-- Data records follows --

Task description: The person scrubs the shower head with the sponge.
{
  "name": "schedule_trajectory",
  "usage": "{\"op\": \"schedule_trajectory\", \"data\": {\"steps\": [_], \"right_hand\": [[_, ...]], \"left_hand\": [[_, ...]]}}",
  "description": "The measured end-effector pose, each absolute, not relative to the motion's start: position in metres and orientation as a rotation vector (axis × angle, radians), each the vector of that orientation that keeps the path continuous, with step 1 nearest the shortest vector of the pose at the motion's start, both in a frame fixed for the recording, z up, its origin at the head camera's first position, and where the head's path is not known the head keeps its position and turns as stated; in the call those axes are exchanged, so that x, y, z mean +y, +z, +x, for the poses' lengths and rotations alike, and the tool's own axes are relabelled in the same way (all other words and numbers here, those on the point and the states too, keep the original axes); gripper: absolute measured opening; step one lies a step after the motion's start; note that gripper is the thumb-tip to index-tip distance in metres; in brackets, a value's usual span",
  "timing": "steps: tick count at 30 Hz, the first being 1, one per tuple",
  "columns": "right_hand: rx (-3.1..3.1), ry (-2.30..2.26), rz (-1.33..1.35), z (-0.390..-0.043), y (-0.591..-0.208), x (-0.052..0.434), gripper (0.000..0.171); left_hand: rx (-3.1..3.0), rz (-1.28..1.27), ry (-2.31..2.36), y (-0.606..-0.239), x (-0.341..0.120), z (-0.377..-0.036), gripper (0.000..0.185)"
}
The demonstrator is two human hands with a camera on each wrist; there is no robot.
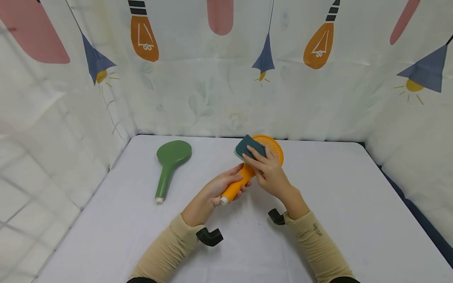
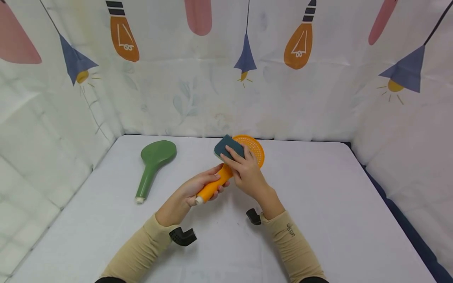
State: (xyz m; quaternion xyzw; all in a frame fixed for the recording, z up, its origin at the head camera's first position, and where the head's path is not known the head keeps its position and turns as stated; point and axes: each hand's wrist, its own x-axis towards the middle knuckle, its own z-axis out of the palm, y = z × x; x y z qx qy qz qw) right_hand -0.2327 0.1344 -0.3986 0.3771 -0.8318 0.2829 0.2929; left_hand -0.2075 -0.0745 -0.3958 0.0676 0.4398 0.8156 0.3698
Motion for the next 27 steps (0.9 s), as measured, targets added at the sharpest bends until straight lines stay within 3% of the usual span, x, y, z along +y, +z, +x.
{"op": "schedule_trajectory", "data": {"steps": [20, 27], "right_hand": [[-2.207, 0.869, 0.547, -0.254, -0.402, 0.175, 0.038], [-2.216, 0.835, 0.667, -0.248, -0.405, 0.155, 0.038]], "left_hand": [[1.207, 0.147, 2.110, -0.391, -0.074, -0.204, 0.059], [1.215, 0.119, 2.123, -0.391, -0.075, -0.205, 0.059]]}}
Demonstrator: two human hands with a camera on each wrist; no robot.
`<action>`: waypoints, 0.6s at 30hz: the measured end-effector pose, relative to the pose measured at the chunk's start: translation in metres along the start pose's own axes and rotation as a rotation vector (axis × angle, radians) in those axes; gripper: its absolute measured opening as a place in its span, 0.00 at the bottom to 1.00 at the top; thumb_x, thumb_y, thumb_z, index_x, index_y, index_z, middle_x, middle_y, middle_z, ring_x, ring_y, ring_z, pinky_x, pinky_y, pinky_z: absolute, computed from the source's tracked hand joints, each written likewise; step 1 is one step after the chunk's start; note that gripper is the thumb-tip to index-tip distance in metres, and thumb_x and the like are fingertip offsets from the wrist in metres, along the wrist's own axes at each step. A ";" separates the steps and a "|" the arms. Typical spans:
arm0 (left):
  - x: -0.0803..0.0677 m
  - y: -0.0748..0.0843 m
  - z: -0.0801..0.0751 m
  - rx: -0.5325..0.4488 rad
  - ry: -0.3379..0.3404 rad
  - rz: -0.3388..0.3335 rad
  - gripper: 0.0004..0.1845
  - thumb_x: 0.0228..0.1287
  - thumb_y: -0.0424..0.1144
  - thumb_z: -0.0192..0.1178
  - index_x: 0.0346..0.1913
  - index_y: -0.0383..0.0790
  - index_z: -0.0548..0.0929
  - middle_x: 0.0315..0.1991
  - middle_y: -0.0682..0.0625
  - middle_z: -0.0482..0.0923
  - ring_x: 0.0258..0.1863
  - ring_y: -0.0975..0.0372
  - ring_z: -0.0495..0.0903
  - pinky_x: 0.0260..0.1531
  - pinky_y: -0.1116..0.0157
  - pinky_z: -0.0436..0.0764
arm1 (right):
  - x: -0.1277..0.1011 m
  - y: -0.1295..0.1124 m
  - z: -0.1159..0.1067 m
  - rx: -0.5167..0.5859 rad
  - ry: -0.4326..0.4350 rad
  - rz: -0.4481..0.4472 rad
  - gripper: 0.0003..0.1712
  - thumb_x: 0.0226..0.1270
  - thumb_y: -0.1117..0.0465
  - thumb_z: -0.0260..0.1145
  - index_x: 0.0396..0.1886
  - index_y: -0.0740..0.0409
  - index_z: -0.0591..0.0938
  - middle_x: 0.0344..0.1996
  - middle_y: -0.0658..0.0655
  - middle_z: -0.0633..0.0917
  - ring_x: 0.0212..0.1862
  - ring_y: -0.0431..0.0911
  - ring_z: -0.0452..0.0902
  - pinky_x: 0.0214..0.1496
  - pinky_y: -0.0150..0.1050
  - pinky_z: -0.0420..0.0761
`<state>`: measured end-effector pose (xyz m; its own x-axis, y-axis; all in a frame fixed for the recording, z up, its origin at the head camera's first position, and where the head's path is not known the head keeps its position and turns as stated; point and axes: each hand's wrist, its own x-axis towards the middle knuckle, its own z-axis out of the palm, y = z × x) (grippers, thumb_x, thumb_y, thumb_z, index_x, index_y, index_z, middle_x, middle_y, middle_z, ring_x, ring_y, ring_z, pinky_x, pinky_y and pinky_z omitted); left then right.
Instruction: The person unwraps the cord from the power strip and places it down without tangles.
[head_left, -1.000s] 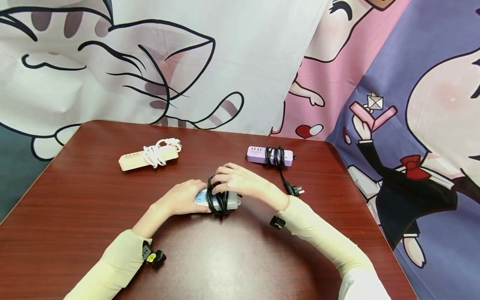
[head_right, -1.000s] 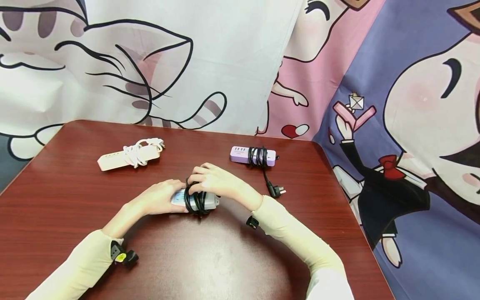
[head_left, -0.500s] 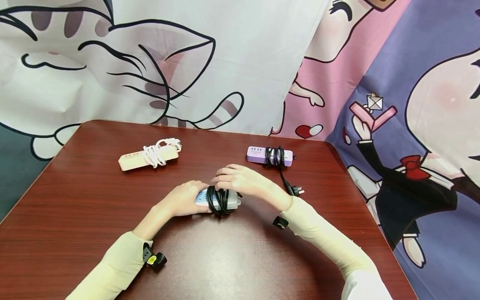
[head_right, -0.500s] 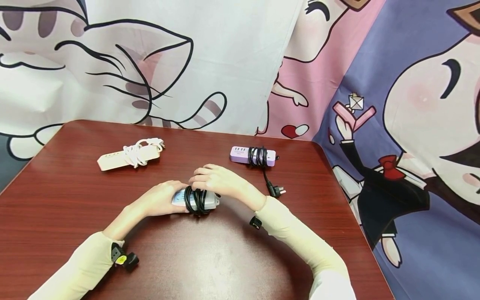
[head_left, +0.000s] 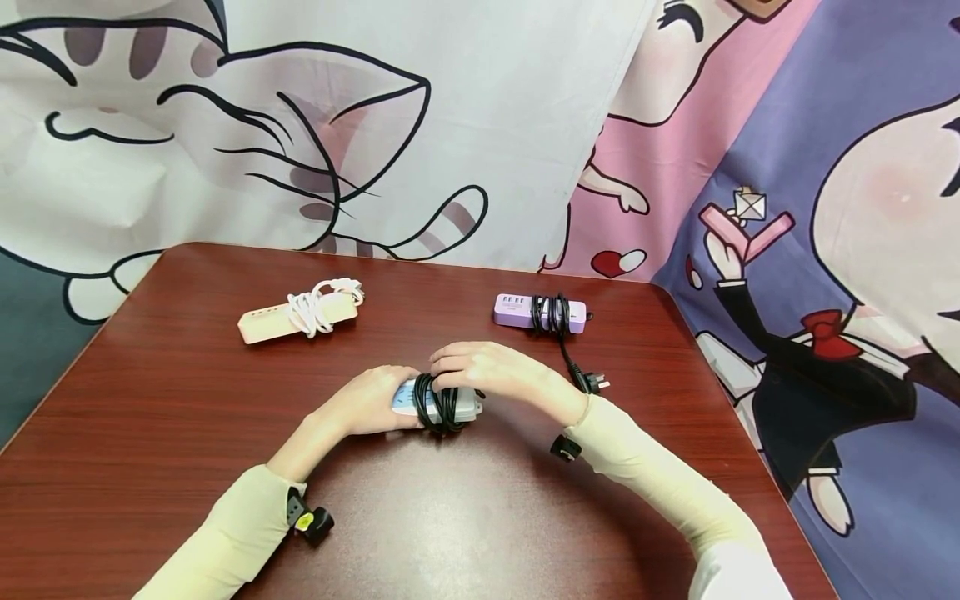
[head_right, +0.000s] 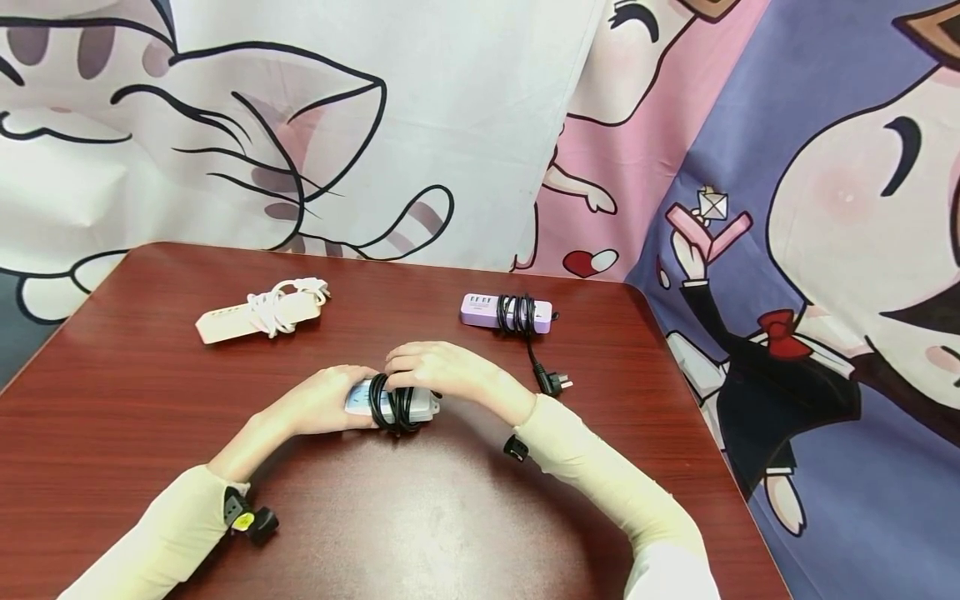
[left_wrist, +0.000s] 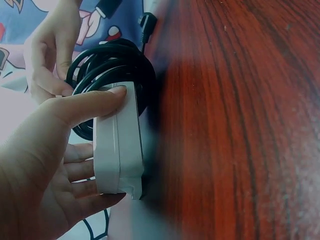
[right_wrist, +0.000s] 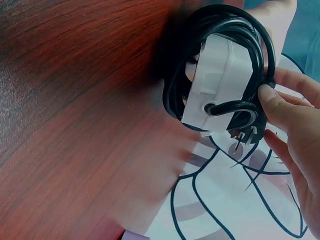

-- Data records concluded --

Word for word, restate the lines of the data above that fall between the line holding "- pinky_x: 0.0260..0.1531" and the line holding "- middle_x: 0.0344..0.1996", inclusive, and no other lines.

  - pinky_x: 0.0260..0.1531
  - pinky_y: -0.1116..0.0157
  - pinky_z: -0.0436..0.0764
arm1 (right):
  - x: -0.1277..0.1011 m
  - y: -0.1295..0.1124 m
  - z: -0.1159..0.1067 m
  - rx: -0.5167..0.5859 rad
  - ry: -0.4326..0.4350 rad
  - rz: -0.4481..0.4472 rad
  - gripper: 0.0003..0.1712
  - thumb_x: 0.0226..0.1270
  - thumb_y: -0.1117..0.0465
  - thumb_z: -0.0260..0.1145
  - index_x: 0.0396..0.1886
  - index_y: -0.0740..0.0409
  - index_z: -0.0591..0.0938
  - middle_x: 0.0344..0.1996

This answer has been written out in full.